Disclosure - Settle Sexy production; Immensely talented vocalists; lush melodies; fat, crunchy beats; catchy hooks; This album makes me want to eat a lot of pizza and play laser tag. ALL NIGHT LONG.
Deerhunter - Monomania Despite Bradford Cox's lamentations and existential quandaries that splatter this album, I cannot help but feel so happy listening to it. It's a fuzz-bomb of glee and vivacity. Perhaps it is not as experimental as some the band's earlier works or as polished as "Halcyon Digest," but that's what I think I appreciate most about this album. It shoots right down the middle. It's accessibly obnoxious and I love that. It's an album that warrants repeat after repeat listen. Soak Big Reg chewing gum in some cheap bourbon, put it in your mouth (provided you're of the legal drinking age, kids) and ponder the wacky things in life. That's Monomania, sorta.

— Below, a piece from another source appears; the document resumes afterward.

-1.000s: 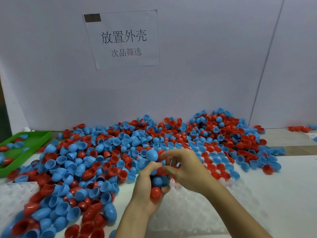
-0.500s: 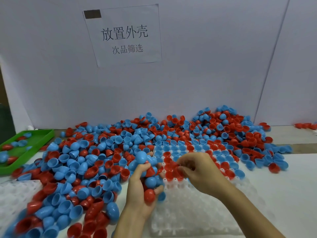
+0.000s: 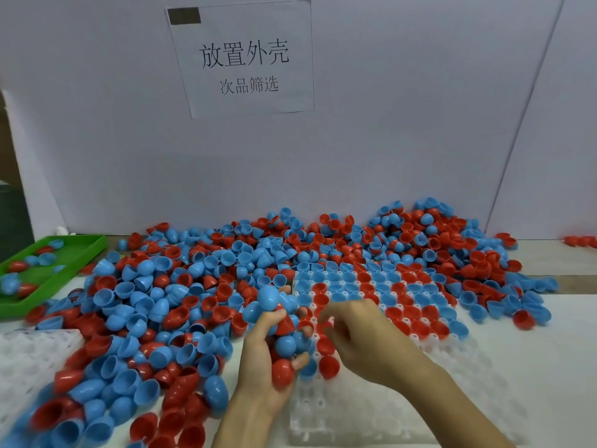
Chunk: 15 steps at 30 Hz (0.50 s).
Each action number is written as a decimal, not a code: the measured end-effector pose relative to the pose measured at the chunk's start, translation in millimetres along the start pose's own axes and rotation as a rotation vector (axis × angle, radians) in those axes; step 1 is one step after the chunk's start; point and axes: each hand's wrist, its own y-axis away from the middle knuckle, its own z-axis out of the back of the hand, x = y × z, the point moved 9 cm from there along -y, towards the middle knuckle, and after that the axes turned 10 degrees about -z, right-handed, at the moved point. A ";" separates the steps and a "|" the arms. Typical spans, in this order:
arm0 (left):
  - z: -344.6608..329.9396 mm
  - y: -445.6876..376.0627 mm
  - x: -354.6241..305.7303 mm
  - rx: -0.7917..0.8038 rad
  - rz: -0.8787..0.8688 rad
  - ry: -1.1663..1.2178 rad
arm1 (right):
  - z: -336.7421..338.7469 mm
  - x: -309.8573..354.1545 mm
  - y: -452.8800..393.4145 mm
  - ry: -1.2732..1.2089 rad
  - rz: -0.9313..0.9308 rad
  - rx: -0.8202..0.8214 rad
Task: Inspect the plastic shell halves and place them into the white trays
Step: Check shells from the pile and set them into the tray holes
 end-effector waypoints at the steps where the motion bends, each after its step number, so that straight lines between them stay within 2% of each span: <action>1: -0.9 0.2 0.1 0.010 -0.004 -0.031 | 8.6 7.0 2.0 -0.110 0.038 -0.041; 4: -5.4 1.5 2.4 0.052 -0.002 -0.110 | 20.1 24.7 6.5 -0.361 0.117 -0.091; 11: -5.8 2.7 12.5 0.089 0.027 -0.191 | 13.7 27.8 0.2 -0.321 0.080 -0.120; 15: -8.1 2.9 15.9 0.123 0.042 -0.179 | 15.1 24.1 -3.5 -0.389 0.036 -0.138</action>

Vampire Weekend - Modern Vampires of The City Ah, the millennial crisis. I know it well. This album speaks to me on so many levels. Life, death, youth, atheism, self-worth, identity, intimacy, trust, burning sedans-- Vampire Weekend tackles these subjects with earnest and vulnerability. It's hard to explain; sometimes you just hear an album and know it's not only going to be good, but will have a lasting impact on you for years to come. I strongly recommend this album.
I work in Financial Aid at VSAC.
I enjoy playing music, brewing beer, reading, writing, and talking about music all the time.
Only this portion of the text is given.